> [Directions] Say how many lines in the records contain "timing". The reply must consist of the number alone.

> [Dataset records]

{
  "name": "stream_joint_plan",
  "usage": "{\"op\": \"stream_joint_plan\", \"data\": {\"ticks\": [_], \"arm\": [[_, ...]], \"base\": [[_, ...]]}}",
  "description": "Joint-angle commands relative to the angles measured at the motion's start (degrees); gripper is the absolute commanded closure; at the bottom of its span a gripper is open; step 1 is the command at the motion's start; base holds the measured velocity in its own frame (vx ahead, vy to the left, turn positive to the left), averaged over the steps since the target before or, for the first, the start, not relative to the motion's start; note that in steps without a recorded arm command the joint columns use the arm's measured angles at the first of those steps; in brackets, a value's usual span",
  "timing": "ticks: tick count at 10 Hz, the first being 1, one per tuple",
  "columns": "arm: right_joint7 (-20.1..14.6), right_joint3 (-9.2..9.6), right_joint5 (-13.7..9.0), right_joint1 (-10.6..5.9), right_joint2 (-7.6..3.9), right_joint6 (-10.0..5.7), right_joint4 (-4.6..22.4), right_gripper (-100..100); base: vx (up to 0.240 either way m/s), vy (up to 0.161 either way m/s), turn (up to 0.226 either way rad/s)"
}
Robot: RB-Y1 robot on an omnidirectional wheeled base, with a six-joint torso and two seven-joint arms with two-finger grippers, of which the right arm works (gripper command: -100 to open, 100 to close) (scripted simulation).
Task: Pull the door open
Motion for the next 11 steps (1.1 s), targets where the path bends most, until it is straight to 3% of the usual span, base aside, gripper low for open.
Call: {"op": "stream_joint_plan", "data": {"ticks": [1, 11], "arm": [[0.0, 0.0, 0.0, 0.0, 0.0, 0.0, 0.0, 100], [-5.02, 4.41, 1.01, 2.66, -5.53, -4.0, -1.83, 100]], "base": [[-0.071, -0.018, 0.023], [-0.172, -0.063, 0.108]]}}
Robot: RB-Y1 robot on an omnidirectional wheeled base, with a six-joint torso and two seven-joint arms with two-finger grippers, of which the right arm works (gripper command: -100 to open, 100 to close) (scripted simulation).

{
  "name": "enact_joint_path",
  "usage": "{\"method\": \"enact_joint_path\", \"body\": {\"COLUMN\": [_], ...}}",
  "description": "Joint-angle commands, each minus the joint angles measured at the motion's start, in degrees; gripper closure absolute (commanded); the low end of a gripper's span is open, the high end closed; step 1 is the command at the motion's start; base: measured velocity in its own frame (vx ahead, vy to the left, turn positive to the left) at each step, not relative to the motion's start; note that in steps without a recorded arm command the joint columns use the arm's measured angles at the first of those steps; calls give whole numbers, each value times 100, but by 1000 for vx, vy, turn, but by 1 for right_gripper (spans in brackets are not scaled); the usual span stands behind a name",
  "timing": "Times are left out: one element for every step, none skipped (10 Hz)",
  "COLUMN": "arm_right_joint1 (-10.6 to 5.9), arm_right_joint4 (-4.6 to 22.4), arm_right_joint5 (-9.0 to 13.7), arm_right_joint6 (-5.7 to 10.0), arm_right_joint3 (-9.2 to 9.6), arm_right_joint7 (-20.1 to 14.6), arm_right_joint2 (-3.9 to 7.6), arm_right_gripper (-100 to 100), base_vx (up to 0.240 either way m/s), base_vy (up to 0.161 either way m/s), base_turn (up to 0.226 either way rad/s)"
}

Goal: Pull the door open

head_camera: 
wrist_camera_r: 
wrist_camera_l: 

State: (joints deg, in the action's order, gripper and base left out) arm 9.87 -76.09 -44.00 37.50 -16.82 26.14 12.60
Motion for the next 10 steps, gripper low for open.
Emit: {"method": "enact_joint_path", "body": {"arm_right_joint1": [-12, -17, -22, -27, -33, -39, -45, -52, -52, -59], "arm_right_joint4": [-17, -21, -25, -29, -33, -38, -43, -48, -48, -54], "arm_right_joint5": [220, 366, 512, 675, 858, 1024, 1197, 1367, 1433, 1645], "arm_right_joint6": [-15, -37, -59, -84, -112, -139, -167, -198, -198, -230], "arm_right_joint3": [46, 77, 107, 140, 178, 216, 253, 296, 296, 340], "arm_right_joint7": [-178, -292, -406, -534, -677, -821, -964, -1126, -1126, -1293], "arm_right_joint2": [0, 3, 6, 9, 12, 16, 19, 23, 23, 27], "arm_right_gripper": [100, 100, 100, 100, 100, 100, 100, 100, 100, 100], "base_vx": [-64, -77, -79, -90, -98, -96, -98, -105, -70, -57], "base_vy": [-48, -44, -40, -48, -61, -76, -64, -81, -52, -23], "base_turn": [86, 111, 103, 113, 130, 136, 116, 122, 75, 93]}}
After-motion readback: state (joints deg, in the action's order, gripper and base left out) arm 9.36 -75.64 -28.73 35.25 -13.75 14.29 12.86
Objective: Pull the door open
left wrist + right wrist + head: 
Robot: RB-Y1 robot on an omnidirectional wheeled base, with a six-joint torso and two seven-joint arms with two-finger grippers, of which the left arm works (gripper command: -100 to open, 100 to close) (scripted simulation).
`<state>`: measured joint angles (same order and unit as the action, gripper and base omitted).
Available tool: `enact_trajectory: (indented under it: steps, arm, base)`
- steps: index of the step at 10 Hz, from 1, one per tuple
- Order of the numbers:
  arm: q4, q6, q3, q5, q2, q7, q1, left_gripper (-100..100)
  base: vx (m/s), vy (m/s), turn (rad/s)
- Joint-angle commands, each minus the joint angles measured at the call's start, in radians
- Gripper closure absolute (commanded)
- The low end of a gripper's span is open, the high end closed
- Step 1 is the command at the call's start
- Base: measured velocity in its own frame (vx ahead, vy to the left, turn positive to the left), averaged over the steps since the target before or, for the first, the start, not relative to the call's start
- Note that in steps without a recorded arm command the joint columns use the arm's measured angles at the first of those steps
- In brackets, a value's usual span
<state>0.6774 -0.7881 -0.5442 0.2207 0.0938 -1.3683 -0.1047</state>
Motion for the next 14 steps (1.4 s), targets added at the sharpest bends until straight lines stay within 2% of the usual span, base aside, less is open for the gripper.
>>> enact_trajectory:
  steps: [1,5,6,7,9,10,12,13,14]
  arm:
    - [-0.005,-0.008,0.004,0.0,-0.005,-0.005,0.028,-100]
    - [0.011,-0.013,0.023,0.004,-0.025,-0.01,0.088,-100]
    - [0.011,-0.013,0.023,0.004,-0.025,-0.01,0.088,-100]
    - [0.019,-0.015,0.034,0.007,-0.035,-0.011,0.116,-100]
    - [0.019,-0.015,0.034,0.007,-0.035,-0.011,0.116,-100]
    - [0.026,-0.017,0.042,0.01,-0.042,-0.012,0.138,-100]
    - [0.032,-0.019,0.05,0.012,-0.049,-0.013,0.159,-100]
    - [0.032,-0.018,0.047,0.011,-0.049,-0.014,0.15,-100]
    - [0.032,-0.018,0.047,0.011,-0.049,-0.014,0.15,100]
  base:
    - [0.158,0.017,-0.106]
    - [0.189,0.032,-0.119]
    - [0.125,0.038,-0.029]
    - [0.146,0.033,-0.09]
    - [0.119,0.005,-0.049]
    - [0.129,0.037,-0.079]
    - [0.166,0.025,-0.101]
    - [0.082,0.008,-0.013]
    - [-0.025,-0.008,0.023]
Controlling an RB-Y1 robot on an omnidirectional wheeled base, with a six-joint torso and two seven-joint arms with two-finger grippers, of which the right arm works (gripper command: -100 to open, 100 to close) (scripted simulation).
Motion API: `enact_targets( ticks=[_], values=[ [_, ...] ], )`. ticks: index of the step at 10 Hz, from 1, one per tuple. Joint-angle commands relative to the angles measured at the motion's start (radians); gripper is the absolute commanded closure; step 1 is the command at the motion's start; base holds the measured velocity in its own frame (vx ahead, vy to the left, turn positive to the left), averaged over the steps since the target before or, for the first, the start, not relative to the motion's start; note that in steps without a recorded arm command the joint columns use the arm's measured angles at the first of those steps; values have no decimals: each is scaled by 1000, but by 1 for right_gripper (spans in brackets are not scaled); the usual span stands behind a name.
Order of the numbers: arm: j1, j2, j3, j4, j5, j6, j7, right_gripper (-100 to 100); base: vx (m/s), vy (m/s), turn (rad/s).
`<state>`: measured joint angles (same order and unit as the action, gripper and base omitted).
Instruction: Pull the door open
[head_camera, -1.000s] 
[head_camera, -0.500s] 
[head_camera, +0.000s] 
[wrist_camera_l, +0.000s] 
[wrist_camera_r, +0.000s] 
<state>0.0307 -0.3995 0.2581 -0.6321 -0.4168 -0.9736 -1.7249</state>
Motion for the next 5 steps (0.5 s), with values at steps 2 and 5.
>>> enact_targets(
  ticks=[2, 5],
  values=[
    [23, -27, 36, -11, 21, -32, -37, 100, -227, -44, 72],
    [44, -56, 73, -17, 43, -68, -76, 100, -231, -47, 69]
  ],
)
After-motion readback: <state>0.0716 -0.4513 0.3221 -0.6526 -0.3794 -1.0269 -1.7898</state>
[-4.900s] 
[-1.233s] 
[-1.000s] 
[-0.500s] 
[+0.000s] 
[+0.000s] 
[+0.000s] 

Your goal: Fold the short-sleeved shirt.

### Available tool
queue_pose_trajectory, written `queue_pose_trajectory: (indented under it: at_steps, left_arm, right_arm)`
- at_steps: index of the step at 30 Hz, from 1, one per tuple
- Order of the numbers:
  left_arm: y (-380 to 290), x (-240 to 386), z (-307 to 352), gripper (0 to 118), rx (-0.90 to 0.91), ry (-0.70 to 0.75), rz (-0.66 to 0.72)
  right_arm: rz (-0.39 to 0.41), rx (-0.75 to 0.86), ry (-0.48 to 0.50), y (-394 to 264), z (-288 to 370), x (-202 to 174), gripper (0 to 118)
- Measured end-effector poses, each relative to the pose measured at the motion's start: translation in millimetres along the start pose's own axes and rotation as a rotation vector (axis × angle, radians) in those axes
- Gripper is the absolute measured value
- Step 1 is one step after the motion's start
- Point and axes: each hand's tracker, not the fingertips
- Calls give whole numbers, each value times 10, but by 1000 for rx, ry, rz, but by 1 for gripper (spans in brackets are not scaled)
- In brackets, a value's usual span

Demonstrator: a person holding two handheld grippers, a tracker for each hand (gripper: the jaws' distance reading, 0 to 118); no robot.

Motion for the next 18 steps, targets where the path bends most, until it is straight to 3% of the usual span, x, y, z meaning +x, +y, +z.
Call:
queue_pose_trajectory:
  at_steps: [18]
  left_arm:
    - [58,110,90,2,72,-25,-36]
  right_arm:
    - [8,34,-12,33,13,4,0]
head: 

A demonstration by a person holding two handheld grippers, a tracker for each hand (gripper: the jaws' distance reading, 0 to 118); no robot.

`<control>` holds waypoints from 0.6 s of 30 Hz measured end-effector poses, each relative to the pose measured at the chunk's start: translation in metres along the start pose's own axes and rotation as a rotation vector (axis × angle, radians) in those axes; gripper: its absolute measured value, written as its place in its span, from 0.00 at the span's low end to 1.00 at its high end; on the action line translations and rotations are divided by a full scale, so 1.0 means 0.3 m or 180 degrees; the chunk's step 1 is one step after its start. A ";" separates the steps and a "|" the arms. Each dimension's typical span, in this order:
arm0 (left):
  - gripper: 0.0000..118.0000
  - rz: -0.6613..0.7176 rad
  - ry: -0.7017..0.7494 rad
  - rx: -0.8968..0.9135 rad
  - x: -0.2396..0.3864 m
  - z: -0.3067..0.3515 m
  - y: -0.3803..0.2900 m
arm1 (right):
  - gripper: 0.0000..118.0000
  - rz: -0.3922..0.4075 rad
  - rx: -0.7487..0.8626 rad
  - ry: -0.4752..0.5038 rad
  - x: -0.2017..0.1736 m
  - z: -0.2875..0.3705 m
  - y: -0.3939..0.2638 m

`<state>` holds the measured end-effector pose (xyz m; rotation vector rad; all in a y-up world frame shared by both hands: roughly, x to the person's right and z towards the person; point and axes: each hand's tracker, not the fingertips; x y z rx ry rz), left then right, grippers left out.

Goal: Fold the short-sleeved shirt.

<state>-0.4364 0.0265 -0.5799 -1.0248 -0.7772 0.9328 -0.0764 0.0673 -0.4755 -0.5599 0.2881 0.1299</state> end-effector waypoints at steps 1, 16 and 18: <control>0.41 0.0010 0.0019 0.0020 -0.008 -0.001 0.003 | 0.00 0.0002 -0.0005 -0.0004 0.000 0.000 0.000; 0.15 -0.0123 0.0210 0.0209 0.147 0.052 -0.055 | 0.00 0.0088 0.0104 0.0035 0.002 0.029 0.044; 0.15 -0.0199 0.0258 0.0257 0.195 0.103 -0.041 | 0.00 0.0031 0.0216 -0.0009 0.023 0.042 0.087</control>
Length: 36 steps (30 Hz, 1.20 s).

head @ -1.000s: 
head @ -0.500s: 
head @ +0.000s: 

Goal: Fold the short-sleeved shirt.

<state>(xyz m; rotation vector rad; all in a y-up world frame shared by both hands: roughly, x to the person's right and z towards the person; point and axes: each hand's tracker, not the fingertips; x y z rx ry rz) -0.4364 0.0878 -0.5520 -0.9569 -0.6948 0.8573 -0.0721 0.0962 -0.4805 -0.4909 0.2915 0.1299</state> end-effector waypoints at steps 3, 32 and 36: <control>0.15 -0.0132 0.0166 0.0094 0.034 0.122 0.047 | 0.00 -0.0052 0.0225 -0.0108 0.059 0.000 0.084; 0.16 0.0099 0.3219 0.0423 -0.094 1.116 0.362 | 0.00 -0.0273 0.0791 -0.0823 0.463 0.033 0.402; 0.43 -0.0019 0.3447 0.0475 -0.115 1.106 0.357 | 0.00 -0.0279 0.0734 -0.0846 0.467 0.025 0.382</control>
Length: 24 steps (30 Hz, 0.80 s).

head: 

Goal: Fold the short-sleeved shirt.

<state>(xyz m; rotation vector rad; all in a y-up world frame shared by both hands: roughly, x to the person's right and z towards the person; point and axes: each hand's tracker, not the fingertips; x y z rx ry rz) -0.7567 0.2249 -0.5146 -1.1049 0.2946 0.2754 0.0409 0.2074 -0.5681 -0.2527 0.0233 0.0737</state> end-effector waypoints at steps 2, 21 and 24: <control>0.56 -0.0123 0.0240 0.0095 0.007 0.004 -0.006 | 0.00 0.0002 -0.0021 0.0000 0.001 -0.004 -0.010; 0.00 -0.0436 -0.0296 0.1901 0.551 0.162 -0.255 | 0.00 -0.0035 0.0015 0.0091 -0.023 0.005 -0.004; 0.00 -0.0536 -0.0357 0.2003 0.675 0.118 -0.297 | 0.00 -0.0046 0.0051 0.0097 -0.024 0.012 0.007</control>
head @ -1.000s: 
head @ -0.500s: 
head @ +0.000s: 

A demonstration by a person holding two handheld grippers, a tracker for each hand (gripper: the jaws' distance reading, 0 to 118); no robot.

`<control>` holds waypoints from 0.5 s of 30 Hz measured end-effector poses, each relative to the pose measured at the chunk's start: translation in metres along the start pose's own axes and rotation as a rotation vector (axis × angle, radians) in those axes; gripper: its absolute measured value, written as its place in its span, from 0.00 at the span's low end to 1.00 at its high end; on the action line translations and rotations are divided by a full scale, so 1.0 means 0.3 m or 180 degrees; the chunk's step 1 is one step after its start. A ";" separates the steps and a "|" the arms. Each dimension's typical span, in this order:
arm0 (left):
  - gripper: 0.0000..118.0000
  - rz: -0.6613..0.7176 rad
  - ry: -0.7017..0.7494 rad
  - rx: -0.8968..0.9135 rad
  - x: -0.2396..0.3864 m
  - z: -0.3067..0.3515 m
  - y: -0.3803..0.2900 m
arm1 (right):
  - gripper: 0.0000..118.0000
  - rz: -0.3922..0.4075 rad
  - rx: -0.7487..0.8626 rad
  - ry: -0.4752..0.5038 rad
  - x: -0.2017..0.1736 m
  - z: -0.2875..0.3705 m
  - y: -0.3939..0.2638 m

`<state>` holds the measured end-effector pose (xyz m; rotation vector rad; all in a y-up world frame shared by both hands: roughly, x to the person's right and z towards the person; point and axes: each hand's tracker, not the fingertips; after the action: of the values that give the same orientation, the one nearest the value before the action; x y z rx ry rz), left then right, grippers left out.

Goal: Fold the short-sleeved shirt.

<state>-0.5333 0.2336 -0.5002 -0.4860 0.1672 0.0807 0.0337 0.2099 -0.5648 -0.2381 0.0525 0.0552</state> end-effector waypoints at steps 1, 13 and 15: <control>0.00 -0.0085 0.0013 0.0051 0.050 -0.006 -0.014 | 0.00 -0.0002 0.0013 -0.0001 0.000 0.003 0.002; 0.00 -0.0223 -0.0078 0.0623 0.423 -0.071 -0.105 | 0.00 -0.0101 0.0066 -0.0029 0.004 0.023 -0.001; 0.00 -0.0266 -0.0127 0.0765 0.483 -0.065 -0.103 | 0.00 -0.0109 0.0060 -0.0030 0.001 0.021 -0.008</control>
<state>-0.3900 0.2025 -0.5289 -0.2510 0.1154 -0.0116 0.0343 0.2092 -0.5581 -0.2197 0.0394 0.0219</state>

> [Response below] 2